EXERCISE GOAL
From the listing below, reproduce word for word the part that opens with the line containing "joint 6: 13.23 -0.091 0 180" and closes with the line containing "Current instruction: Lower"; reproduce nothing else.

DATA PROVIDED
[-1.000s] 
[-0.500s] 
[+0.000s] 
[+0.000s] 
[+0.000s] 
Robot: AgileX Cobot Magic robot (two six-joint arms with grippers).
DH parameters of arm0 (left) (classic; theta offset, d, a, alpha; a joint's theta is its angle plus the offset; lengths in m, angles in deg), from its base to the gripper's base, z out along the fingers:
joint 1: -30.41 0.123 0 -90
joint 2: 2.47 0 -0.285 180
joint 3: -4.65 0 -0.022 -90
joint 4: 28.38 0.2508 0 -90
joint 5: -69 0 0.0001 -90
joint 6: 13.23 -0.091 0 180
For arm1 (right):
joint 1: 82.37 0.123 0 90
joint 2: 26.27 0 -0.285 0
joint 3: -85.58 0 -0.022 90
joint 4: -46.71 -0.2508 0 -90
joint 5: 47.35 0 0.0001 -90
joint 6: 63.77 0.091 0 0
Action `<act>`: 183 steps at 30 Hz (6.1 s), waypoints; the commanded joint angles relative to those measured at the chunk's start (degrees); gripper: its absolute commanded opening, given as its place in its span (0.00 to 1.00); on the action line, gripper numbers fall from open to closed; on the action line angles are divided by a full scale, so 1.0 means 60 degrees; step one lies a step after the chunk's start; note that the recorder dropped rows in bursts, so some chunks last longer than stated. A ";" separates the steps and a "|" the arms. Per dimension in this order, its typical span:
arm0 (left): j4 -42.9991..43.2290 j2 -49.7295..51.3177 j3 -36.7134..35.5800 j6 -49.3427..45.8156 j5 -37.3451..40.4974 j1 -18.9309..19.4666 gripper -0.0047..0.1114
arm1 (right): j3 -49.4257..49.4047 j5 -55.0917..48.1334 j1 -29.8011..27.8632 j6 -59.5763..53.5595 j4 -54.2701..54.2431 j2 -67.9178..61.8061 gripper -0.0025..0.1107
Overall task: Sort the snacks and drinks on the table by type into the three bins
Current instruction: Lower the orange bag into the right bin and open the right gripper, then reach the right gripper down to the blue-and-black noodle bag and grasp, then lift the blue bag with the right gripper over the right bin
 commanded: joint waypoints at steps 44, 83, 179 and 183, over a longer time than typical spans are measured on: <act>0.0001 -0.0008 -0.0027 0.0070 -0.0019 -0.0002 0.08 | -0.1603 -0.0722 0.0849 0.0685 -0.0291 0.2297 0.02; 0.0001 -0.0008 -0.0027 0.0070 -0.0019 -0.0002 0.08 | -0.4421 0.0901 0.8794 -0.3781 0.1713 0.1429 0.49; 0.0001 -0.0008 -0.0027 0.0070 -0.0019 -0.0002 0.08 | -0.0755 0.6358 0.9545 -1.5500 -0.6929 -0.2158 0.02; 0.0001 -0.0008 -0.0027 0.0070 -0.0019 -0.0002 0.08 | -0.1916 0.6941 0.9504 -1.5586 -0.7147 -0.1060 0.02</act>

YOUR RESPONSE
joint 6: 13.23 -0.091 0 180
For arm1 (right):
joint 1: 82.37 0.123 0 90
joint 2: 26.27 0 -0.285 0
joint 3: -85.58 0 -0.022 90
joint 4: -46.71 -0.2508 0 -90
joint 5: 47.35 0 0.0001 -90
joint 6: 63.77 0.091 0 0
Action `<act>`: 183 steps at 30 Hz (6.1 s), waypoints; the commanded joint angles relative to those measured at the chunk's start (degrees); gripper: its absolute commanded opening, given as its place in its span (0.00 to 1.00); on the action line, gripper numbers fall from open to closed; on the action line angles are divided by a full scale, so 1.0 means 60 degrees; step one lies a step after the chunk's start; note that the recorder dropped rows in bursts, so some chunks last longer than stated. A ";" separates the steps and a "|" the arms. Per dimension in this order, its typical span:
arm0 (left): j4 -42.9991..43.2290 j2 -49.7295..51.3177 j3 -36.7134..35.5800 j6 -49.3427..45.8156 j5 -37.3451..40.4974 j1 -18.9309..19.4666 gripper -0.0047..0.1114
arm1 (right): j3 -49.4257..49.4047 j5 -55.0917..48.1334 j1 -29.8011..27.8632 j6 -59.5763..53.5595 j4 -54.2701..54.2431 j2 -67.9178..61.8061 gripper -0.0025..0.1107
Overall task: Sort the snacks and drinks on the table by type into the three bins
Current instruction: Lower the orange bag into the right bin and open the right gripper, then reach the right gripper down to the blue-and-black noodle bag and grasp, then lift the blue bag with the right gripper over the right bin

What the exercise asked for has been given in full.